South Wairarapa District Council (SWDC) is having conversations about establishing a Māori ward in the district.
The council previously decided against establishing Māori wards for the 2022 elections in 2021, but now the issue is back on the table. It was a contentious decision at the time, with Wairarapa iwi issuing a public statement expressing disappointment. Dozens of activists briefly occupied SWDC offices in Martinborough, with then-chief executive Harry Wilson singing them a waiata.
Earlier this year, an independent panel that spent two years reviewing the state of local government concluded a radical overhaul was needed, including stronger relationships with Māori.
The panel's 17 recommendations included the introduction of a statutory requirement for councils to develop partnership frameworks with hapū/iwi and Māori.
A report about an upcoming council representation review tabled at Wednesday's Martinborough Community Board (MCB) meeting included an update on questions about a ward.
The report comes as Masterton and Carterton District Councils this week confirmed they are considering merger options in conversations, which would include mana whenua.
The report said the principles of the review were to ensure "fair and effective representation for individuals and communities" in local government. It would consider whether to include a Māori Ward for the 2025 elections, and other issues.

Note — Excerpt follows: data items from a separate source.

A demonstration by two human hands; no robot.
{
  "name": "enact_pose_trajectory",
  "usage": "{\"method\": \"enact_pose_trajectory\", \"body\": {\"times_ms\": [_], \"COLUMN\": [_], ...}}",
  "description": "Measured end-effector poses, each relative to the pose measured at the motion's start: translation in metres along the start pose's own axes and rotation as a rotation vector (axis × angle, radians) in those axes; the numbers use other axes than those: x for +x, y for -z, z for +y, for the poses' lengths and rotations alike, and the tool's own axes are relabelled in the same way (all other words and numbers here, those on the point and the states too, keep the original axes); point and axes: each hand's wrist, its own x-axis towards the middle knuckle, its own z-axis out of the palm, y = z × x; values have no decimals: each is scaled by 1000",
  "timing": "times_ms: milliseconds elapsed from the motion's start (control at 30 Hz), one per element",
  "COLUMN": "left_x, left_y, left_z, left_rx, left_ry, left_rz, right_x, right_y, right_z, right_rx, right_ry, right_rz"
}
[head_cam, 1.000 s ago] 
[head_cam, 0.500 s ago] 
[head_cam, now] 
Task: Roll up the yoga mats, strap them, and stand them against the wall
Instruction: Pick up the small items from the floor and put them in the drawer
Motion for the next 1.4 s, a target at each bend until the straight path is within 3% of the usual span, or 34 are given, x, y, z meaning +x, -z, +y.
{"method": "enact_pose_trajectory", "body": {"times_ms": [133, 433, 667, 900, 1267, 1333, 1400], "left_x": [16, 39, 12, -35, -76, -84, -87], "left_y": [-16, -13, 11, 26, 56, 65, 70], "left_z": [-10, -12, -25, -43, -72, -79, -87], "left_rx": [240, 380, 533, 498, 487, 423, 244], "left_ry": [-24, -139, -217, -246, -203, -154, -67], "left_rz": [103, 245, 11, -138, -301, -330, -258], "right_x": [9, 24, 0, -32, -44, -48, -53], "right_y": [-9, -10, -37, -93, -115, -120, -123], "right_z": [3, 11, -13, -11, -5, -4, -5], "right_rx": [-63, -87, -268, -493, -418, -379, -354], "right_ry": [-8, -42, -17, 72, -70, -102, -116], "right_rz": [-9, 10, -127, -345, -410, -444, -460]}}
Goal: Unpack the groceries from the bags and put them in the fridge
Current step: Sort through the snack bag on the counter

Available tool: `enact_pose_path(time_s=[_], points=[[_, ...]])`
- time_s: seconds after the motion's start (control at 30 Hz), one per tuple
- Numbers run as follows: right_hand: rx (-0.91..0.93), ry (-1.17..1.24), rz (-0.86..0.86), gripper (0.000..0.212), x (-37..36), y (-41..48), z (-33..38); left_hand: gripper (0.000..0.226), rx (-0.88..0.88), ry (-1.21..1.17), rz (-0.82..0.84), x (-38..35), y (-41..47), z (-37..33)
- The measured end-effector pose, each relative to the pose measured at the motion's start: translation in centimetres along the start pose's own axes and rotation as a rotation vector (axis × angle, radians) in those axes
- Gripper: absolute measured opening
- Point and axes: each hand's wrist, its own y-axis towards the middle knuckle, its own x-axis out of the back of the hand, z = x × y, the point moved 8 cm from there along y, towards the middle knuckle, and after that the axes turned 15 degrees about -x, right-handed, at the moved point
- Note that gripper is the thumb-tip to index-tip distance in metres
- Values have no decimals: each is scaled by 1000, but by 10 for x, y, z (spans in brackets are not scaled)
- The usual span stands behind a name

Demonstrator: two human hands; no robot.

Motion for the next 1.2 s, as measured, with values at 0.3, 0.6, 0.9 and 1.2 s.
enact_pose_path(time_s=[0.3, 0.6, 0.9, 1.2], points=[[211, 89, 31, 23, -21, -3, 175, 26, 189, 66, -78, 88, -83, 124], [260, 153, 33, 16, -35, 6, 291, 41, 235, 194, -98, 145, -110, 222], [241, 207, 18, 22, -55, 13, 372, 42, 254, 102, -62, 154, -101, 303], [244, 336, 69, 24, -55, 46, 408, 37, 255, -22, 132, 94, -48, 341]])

Whether to establish a Māori Ward in time for the 2025 elections was one of two key resolutions SWDC would need to consider, with changing the electoral system from first past the post to single transferable vote the other. However, SWDC discussed and decided in August that FPP will be used in 2025.

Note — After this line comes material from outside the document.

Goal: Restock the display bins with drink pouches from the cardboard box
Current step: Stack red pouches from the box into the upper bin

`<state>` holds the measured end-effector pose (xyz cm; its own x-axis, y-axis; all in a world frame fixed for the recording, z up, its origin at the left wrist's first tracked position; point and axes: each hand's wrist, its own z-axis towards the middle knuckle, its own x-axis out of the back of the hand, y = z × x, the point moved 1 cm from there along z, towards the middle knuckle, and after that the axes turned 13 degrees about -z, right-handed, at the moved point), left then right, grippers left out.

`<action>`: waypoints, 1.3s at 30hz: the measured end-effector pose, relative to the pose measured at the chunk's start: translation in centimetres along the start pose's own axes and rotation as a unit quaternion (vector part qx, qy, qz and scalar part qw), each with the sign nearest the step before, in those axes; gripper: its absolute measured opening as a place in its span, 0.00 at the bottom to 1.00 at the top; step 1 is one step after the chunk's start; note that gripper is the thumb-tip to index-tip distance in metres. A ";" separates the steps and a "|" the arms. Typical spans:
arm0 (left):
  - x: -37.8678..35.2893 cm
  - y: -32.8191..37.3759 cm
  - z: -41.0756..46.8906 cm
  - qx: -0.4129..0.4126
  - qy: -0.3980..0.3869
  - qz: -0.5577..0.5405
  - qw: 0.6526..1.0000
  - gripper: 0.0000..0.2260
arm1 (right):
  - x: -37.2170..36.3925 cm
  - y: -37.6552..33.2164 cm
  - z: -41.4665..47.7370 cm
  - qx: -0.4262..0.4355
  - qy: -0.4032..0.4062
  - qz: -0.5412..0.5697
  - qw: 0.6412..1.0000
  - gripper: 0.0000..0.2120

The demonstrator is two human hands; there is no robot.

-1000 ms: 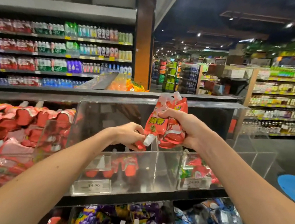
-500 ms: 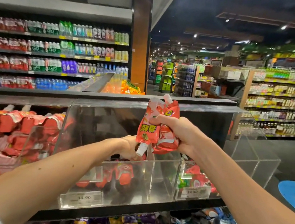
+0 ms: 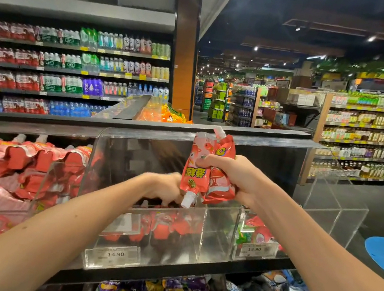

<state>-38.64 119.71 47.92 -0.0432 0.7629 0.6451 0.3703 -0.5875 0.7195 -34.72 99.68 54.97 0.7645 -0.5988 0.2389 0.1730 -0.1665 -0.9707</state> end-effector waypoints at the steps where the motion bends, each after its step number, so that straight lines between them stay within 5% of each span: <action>1: 0.7 0.8 -1.0 -0.026 0.039 -0.086 0.995 0.17 | 0.0 -0.1 0.0 0.004 0.003 0.001 1.000 0.20; 4: 3.2 3.1 -5.0 -0.090 0.113 -0.276 0.950 0.09 | -0.4 -0.6 0.2 0.025 0.008 0.000 1.000 0.21; 9: 4.5 4.8 -11.2 -0.147 0.104 -0.386 0.905 0.20 | -2.1 -1.7 0.7 0.063 -0.009 -0.001 0.998 0.20; 17: 5.2 2.7 -15.2 -0.163 0.176 -0.317 0.918 0.25 | -5.7 -2.0 1.6 0.090 -0.048 -0.082 0.991 0.18; 21: 5.7 2.5 -16.0 -0.165 0.208 -0.155 0.951 0.32 | -6.3 -2.3 2.3 0.098 -0.073 -0.172 0.978 0.18; 27: 6.4 1.7 -15.4 -0.108 0.182 -0.180 0.961 0.19 | -6.3 -2.8 3.4 0.121 -0.060 -0.252 0.958 0.17; 33: 7.3 0.3 -13.9 -0.065 0.316 -0.138 0.936 0.16 | -5.2 -2.7 3.7 0.151 0.027 -0.185 0.971 0.15; 39: 4.1 -1.4 -10.3 0.018 0.148 0.049 0.988 0.03 | -6.2 -2.1 4.5 0.141 0.020 -0.195 0.970 0.16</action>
<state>-48.88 120.87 52.19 -0.2733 0.5874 0.7618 0.4181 -0.6407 0.6440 -37.04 107.25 55.46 0.5830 -0.5648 0.5841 0.6115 -0.1684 -0.7731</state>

"Officers have undertaken early engagement with the Māori Standing Committee to outline changes to the Local Electoral Amendment Act 2021 and the possibility of one Māori ward (based on the 2022 estimated census data) should a Māori ward be established," the report said.
"Consultation with local iwi continues, with recommendations required from the Māori Standing Committee before a resolution be made on the Māori ward."
A timeframe including an optional date of 23 November for a council resolution on Māori Representation was included in the report.
After the 2021 protest, then SWDC mayor Alex Beijen issued an open letter expressing his support for establishing the ward but said more time was needed for consultation.
"On a personal level, I also strongly support the concept of Māori wards, as I know other councillors do," he said.
"Council decided against the establishment of Māori wards for the 2022 elections after careful consideration. We felt that a long lead time was needed to engage with our Māori and broader community before we could make such an important decision. We recognised there was much work to do to build our partnership with whānau, hapū and iwi."
The 2021 protest came after a joint press release from all four Wairarapa iwi entities, blasting SWDC for failing to consider introducing Māori seats and claiming the stance contravened the provisions of Te Tiriti o Waitangi.
The iwi statement said they were "extremely disappointed" with what they called SWDC's "continued misinformation, delay tactics and the inability to engage with tangata whenua" for the establishment of a Māori ward.